Please note, I wrote the column prior to the program airing. I think my own observations were supported by the program, which I enjoyed.

UPDATE: The column seems to no longer be available online, so here it is in its entirety:

Immigration Is the Sincerest Form of Flattery

by David W. Downing

"Why does Europe hate us?" That's the question the PBS program "America at a Crossroads/The Anti-Americans (A Hate/Love Relationship)" promises to address tonight.

According to my Twin Cities Public Television program guide: "This program not only explores this pointed query with disarming humor, but also provides powerful insight, told from the 'other' point of view. This special is a whimsical yet serious look at the estrangement between Europeans and Americans..."

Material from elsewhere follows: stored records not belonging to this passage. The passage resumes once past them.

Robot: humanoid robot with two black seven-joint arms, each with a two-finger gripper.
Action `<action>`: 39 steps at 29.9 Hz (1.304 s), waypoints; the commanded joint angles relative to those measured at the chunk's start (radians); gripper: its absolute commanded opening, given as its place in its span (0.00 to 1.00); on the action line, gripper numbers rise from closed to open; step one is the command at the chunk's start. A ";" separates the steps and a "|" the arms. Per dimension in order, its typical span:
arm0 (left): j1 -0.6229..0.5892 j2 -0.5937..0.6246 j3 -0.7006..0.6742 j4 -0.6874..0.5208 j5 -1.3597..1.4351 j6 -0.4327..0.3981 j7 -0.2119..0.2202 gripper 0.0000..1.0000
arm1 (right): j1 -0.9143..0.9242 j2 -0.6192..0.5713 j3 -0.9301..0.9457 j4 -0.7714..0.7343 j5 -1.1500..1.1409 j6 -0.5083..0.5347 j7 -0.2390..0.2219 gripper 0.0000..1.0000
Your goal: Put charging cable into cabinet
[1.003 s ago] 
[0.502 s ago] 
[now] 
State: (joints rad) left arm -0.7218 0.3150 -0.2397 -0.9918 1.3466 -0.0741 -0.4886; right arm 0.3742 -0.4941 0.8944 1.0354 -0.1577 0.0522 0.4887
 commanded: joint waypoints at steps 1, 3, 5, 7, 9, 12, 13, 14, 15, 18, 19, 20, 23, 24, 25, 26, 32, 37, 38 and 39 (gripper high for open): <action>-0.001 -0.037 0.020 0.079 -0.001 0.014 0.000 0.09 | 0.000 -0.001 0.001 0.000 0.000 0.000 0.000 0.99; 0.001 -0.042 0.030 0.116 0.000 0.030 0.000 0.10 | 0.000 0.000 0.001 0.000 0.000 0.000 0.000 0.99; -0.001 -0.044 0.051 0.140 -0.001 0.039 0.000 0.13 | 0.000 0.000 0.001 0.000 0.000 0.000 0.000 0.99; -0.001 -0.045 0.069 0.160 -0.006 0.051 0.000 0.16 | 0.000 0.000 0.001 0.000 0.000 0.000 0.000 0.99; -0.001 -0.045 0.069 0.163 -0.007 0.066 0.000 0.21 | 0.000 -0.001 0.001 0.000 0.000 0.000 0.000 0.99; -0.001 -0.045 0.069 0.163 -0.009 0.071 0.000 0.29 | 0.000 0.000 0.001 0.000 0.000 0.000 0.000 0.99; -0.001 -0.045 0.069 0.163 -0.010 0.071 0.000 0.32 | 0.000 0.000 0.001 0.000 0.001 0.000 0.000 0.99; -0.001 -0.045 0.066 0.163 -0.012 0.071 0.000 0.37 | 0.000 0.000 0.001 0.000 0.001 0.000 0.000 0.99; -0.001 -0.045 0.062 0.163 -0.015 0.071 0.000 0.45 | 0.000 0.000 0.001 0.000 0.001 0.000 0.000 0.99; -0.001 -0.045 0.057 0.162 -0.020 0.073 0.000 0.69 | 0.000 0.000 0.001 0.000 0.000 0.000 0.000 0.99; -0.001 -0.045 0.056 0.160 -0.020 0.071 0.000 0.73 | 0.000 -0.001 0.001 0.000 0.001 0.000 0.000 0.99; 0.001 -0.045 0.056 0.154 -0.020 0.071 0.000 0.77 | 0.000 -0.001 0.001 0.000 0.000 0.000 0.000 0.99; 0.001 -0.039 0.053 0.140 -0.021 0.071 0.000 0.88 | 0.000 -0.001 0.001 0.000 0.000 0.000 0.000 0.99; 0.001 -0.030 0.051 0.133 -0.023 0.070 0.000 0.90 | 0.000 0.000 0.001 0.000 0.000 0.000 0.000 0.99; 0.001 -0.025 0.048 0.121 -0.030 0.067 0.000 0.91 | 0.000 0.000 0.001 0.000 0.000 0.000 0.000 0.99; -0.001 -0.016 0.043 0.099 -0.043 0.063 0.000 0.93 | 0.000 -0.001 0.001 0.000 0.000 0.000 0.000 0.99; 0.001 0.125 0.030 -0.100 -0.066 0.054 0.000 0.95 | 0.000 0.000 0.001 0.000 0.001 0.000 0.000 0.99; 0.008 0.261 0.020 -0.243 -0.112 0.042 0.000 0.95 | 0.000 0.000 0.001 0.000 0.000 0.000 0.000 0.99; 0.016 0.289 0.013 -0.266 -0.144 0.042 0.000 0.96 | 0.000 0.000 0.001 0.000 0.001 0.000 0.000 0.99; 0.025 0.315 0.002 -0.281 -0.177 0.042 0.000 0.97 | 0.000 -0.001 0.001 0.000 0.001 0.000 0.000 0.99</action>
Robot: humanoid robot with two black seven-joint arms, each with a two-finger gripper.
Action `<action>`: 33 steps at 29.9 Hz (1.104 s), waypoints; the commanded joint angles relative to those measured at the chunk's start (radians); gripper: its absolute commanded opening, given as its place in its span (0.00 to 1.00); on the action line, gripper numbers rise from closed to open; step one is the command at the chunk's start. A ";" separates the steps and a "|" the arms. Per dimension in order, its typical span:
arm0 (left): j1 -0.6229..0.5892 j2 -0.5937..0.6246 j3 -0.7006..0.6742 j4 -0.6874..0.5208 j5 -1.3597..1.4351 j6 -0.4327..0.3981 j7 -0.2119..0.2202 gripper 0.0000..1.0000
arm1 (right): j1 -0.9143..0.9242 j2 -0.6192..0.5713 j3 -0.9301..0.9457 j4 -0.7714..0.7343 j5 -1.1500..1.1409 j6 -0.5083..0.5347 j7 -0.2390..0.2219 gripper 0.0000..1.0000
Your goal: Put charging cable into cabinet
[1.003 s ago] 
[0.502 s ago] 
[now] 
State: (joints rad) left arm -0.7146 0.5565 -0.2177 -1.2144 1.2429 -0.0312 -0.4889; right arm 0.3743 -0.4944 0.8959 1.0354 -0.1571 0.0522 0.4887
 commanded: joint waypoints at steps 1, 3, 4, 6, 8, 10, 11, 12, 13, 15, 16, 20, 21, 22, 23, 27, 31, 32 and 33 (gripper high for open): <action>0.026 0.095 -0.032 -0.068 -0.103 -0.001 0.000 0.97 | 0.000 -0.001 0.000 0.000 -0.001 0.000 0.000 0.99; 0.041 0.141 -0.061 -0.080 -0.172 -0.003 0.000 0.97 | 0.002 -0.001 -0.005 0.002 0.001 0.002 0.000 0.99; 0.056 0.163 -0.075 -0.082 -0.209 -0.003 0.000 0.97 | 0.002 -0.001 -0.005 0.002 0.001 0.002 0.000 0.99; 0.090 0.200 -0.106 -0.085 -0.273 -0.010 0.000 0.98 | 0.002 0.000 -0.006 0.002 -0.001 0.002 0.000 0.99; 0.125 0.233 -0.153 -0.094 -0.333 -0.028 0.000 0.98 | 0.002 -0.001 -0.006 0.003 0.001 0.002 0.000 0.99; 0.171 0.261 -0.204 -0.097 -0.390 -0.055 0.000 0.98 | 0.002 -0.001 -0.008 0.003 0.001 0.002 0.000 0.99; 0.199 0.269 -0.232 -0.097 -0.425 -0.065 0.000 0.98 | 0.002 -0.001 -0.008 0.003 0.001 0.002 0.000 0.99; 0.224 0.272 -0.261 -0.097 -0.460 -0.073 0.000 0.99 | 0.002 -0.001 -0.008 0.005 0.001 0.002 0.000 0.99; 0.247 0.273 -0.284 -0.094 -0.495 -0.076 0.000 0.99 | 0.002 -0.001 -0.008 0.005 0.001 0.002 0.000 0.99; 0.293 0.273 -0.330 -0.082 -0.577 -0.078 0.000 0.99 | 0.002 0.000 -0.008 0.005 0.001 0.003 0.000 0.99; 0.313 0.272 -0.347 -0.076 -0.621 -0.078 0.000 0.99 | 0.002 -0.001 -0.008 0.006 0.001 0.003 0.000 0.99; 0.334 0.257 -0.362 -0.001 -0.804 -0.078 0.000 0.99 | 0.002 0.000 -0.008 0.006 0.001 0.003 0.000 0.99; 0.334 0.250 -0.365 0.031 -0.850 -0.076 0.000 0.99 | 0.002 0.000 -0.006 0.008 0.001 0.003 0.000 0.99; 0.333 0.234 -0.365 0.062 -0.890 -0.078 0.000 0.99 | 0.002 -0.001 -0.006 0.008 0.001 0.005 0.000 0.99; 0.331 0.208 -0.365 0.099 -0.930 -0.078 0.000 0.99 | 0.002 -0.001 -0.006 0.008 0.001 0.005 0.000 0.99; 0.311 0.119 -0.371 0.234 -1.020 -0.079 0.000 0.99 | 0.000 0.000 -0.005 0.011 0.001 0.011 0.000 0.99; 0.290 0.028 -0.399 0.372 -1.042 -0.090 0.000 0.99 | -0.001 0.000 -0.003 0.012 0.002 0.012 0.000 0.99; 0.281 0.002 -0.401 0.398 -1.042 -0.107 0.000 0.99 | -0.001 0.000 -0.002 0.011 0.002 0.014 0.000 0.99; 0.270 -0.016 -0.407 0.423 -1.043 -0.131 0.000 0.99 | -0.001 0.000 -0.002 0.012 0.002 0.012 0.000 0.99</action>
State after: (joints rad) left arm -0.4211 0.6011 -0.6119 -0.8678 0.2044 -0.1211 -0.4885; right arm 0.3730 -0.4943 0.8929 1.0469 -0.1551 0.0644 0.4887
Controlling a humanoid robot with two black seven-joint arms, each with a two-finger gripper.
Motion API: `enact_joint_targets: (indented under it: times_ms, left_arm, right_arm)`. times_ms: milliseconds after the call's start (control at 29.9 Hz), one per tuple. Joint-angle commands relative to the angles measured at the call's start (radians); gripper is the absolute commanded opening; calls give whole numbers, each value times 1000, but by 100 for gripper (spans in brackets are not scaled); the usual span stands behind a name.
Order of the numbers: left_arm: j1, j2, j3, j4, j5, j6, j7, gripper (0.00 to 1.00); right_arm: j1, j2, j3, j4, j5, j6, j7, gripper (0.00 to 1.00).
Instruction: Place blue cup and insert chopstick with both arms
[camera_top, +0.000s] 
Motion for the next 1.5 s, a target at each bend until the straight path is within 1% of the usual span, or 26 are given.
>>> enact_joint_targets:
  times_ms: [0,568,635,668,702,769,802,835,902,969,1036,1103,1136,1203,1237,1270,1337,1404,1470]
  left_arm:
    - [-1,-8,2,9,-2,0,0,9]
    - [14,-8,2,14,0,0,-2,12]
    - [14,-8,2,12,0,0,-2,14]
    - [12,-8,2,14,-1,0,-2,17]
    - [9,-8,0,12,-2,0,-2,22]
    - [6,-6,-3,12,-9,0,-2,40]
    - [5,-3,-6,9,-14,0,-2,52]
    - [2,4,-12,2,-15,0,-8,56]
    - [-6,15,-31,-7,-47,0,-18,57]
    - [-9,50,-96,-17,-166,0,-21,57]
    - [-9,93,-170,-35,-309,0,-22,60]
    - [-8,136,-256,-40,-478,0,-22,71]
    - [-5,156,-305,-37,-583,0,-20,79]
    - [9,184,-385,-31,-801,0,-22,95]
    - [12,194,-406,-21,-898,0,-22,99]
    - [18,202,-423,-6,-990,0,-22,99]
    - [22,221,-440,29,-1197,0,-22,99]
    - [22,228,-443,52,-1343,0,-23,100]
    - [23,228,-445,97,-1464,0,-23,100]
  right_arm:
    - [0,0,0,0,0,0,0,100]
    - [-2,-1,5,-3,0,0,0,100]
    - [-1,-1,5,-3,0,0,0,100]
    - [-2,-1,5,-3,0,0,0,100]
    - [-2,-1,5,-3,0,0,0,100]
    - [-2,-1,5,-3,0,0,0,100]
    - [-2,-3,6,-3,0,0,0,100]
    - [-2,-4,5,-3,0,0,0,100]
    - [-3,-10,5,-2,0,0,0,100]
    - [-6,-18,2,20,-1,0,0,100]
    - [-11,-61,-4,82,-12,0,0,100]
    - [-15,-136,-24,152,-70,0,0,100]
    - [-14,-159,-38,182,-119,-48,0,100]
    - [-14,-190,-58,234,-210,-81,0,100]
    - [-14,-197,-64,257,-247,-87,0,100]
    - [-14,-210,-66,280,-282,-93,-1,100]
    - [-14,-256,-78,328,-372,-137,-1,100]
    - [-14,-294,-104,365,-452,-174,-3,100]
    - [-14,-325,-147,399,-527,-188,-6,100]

"Whimsical yet serious," eh? I'm thinking, two can play that game. I'm thinking... Yogi Berra.

Baseball Hall of Famer Yogi Berra, asserting that a particular restaurant was no longer popular, once famously explained, "Nobody goes there anymore; it's too crowded."

It's easy to tell whether people hate a restaurant. If they do, they stay away. But if people love a restaurant, they fill the place up. They make reservations months in advance. They pay bribes or tell lies to get in. They line up at the door. They vote with their feet.

We could judge the popularity of a nation in the same way.

When people around the globe vote with their feet, they vote for the United States of America. People really want to get a seat at the American table. Some will do anything to get through the door. They put their names on years-long lists. They pay large sums of money -- legally or not. They tell lies. And a few -- estimated at 12 million -- even sneak in under the rope when no one is looking. They continue to come for the same centuries-old reasons -- liberty, economic opportunity, religious freedom, adventure.

It's easy to note the immigrants among us. Immigrants live in our neighborhoods. They work with us. They worship with us. But whom do you know who has left the U.S. to live in another country?

The number of native-born Americans who emigrate is so inconsequential that I had difficulty finding data. Wikipedia, despite its lengthy entry for "Immigration to the United States," lacks a corresponding entry for "Emigration from the United States." And in the Internet Age, if it's not in Wikipedia, it's irrelevant.

I did learn that according to the Census Bureau, while about 1.3 million people legally immigrate to the U.S. every year, only about 48,000 U.S.-born citizens emigrate to another country. (And with 39 percent age 14 or younger, it's likely many are children born here to foreign nationals.)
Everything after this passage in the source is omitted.